At the end of the day, we’re limited by our ability to recover between workouts. The 3 workout week outlined above sets your baseline. If you find you’re having no issues recovering between sessions, experiment by adding in more training frequency. Try four days of strength training, just avoid adding extra work on your rest days.
Use your rest days for stretching, foam rolling or soft tissue tissue work, and stick to the plan. More is not always better. Better is better.

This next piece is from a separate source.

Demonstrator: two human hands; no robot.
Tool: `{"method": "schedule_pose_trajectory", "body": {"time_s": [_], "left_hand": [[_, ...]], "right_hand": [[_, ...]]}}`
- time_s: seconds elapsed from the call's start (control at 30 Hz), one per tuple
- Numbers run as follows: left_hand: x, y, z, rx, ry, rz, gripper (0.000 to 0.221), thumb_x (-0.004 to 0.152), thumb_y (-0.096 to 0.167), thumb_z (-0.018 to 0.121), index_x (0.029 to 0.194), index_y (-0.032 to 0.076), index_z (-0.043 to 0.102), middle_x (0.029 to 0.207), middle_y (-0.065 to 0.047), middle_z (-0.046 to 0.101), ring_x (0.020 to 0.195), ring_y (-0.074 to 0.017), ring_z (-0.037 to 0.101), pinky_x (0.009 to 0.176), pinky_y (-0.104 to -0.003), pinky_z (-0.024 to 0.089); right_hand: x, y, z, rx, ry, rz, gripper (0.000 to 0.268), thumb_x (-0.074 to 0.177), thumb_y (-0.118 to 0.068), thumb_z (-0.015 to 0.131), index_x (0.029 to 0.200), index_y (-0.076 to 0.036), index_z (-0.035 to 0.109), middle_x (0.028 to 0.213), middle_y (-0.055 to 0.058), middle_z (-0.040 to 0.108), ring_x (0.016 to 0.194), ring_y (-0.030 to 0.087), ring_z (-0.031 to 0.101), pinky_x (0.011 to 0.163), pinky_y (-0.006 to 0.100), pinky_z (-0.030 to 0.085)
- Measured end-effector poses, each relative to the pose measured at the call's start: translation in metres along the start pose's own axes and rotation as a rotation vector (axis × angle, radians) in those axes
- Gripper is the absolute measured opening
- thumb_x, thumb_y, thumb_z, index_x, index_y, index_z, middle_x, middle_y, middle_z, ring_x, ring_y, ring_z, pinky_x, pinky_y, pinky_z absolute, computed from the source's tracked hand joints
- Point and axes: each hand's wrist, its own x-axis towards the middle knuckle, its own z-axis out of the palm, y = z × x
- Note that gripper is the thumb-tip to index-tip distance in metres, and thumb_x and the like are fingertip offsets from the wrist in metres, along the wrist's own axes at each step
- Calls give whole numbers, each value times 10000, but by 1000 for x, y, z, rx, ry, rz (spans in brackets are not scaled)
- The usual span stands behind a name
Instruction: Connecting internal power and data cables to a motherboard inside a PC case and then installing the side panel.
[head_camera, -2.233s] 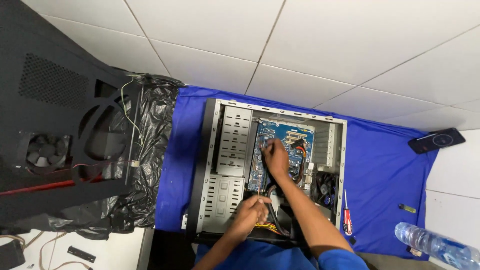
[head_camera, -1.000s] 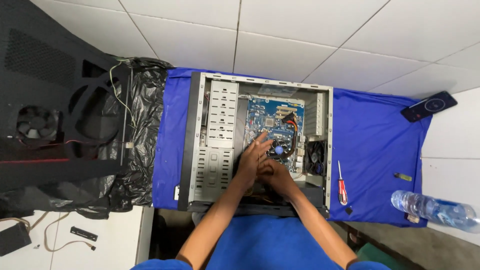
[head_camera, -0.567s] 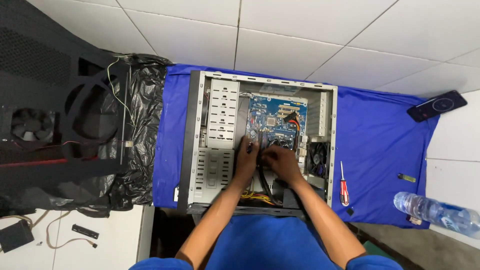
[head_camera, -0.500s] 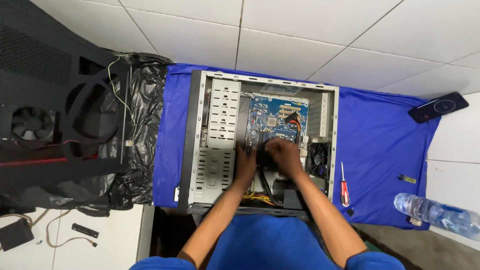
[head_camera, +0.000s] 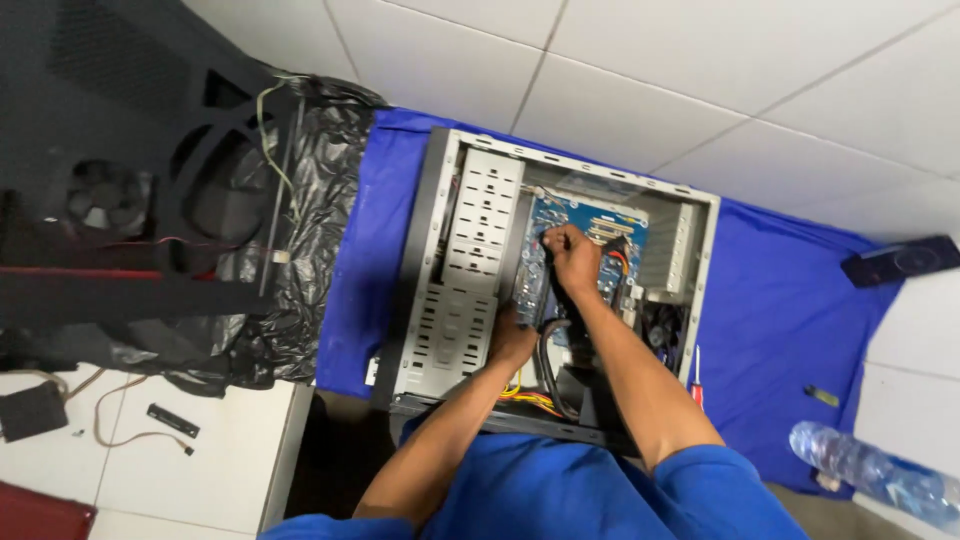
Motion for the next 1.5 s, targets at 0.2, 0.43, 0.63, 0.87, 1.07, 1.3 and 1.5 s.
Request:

What should you do if your schedule doesn’t allow for a rest day in between? On the two days you train back-to-back, make the first day an upper body only day, then train your lower body on the second day. Upper body movements are somewhat less demanding on the nervous system. So, you should still be ready to go for your lower body day afterwards.
If you can only do two days a week, the same general rules apply. Aim for full-body sessions except on those back-to-back days. Split those into upper body and lower body.
The goal here is not to cram in as much as you can. Instead, we’re trying to find the least amount you can do while still getting the results you want.
Most people I train are shocked when we start with three days a week. We’ve all been told that we need to spend hours on end in the gym to get results and if we don’t, we obviously don’t care about our health.
That couldn’t be further from the truth. There’s so much progress to be had in taking this approach. If you’re stuck trying to fit strength training into your busy life, give the three day per week full-body workout split a try. It offers plenty of time to get the results you want while banishing the excuse “I’m too busy.”